#### [Exercise aim]
Please copy every line of the data in which the string "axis" appears.
--*--
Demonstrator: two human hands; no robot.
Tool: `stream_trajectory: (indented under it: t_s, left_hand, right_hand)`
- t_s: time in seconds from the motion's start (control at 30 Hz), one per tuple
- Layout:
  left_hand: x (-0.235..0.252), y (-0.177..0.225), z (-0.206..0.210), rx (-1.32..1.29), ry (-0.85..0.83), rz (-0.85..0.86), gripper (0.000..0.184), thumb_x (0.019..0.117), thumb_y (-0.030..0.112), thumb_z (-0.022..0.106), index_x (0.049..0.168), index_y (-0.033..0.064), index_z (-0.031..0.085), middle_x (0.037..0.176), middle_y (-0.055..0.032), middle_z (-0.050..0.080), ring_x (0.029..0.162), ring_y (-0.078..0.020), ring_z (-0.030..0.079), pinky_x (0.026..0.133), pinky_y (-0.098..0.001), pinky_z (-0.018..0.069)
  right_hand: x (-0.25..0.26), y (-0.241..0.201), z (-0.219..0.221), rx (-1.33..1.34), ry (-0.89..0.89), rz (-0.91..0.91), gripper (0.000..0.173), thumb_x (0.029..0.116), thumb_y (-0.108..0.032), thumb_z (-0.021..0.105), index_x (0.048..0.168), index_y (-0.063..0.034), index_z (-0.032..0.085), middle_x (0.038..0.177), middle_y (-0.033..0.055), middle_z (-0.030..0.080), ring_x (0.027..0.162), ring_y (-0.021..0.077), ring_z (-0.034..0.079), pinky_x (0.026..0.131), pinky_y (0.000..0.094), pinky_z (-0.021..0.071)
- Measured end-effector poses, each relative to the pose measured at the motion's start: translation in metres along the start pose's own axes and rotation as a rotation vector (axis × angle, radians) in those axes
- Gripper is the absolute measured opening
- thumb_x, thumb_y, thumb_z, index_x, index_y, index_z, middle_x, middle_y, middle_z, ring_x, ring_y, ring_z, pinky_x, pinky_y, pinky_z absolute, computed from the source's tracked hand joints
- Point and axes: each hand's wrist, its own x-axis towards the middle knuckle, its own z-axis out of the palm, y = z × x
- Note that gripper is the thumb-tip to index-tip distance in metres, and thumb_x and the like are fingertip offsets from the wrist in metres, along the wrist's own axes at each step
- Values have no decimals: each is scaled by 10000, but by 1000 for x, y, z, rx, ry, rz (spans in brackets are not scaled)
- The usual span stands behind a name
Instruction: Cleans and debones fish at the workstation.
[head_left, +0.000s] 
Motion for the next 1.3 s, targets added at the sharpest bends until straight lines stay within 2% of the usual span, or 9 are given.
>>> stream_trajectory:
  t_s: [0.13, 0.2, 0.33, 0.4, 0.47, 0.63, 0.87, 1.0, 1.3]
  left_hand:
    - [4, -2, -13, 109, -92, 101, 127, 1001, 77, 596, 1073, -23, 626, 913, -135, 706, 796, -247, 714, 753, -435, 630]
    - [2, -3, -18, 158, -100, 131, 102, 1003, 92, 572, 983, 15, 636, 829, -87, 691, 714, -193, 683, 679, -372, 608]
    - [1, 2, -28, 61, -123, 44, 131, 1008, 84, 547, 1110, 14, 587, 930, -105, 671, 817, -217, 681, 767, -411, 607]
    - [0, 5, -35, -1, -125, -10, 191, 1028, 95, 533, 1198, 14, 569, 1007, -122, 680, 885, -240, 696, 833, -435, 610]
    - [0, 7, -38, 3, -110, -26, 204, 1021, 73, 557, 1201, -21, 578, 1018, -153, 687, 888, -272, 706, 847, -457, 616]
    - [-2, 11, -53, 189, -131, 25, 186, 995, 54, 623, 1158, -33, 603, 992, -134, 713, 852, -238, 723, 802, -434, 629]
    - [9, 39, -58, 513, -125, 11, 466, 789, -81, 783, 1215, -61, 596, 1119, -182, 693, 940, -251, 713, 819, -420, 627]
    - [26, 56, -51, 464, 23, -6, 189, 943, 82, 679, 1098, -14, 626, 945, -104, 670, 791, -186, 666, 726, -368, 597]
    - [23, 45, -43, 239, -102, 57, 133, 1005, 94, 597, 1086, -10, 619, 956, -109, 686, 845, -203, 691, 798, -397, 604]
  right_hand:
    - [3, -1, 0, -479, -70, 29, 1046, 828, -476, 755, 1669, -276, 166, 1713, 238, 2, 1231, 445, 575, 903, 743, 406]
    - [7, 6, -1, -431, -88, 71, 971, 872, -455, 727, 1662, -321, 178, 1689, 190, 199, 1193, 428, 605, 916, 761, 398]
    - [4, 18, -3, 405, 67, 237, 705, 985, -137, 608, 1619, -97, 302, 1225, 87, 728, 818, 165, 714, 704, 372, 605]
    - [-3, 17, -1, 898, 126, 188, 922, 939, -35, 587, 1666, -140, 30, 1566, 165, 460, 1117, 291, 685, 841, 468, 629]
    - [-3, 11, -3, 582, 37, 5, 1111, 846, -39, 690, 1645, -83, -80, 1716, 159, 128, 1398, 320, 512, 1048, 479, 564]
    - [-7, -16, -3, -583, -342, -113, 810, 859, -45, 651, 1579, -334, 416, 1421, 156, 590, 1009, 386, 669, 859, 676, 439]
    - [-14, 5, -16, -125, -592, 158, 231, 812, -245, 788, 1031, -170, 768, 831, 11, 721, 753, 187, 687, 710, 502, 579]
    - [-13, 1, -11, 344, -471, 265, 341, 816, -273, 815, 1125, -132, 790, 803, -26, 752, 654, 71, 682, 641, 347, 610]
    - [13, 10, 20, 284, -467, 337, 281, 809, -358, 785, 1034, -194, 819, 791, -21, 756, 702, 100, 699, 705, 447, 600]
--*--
#### [Reply]
- Measured end-effector poses, each relative to the pose measured at the motion's start: translation in metres along the start pose's own axes and rotation as a rotation vector (axis × angle, radians) in those axes
- Point and axes: each hand's wrist, its own x-axis towards the middle knuckle, its own z-axis out of the palm, y = z × x

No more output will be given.